This exit poll is conducted under the auspices of Penn, Schoen & Berland, which has three offices in the United States and none in Venezuela.  It is not expected that PS&B would be able to import several hundred of its own interviewers, who would all need to speak fluent Venezuelan-accented Spanish, into this country for this one-day-only study.  So this project must have been sub-contracted to one or more local field suppliers.

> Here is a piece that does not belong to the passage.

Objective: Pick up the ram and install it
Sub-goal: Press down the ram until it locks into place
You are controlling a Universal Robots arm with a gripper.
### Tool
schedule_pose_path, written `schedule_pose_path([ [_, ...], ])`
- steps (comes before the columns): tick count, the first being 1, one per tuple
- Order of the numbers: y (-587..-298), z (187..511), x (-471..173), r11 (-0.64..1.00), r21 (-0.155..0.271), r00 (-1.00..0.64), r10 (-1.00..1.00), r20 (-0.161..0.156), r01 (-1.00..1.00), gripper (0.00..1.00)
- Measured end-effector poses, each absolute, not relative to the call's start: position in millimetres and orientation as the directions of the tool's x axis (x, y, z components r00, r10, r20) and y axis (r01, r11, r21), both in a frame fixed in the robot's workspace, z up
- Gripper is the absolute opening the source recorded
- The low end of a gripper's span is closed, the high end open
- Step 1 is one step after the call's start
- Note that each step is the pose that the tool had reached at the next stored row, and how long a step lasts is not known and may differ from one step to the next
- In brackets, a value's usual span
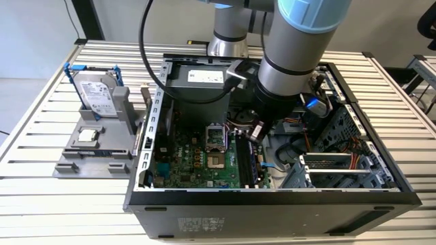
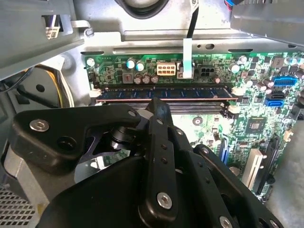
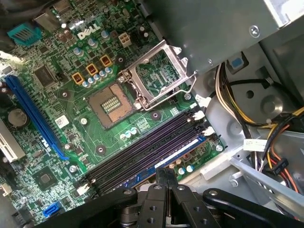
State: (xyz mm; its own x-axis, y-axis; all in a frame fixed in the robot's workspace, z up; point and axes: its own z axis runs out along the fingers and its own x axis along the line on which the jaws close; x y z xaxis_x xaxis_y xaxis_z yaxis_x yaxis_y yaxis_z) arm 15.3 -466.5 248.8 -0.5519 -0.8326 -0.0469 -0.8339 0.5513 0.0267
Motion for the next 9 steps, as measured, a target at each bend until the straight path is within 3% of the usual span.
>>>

The sub-contracting arrangement is standard.  My own survey studies were always sub-contracted.  However, I recognize that my goals (that is, to obtain the most accurate survey estimates within the budget) are not identical to the goals of my suppliers (that is, to appear to complete the work as quickly and hassle-free as possible, which may involve taking unauthorized short-cuts), and the goals of my suppliers do not match the goals of their workers (that is, to appear to complete their personal tasks as quickly and hassle-free as possible; sometimes, this might involve filling out surveys themselves).  That is why I had to devise all sorts of procedural and data checks to make sure that the work was executed correctly.

In summary, the brand name Penn, Schoen & Berland does not automatically guarantee a high quality in the exit poll.  I will emphasize that I have no evidence that the work was of poor quality.  I will repeat: I have no evidence that the work was of poor quality.  But you should not take it on account of the PS&B brand name that it is perfect, either.

Margin of Error

The press release ends with this sentence: "The margin of error for these final exit poll results referred to in this release is under +/-1%."  How did this number come about?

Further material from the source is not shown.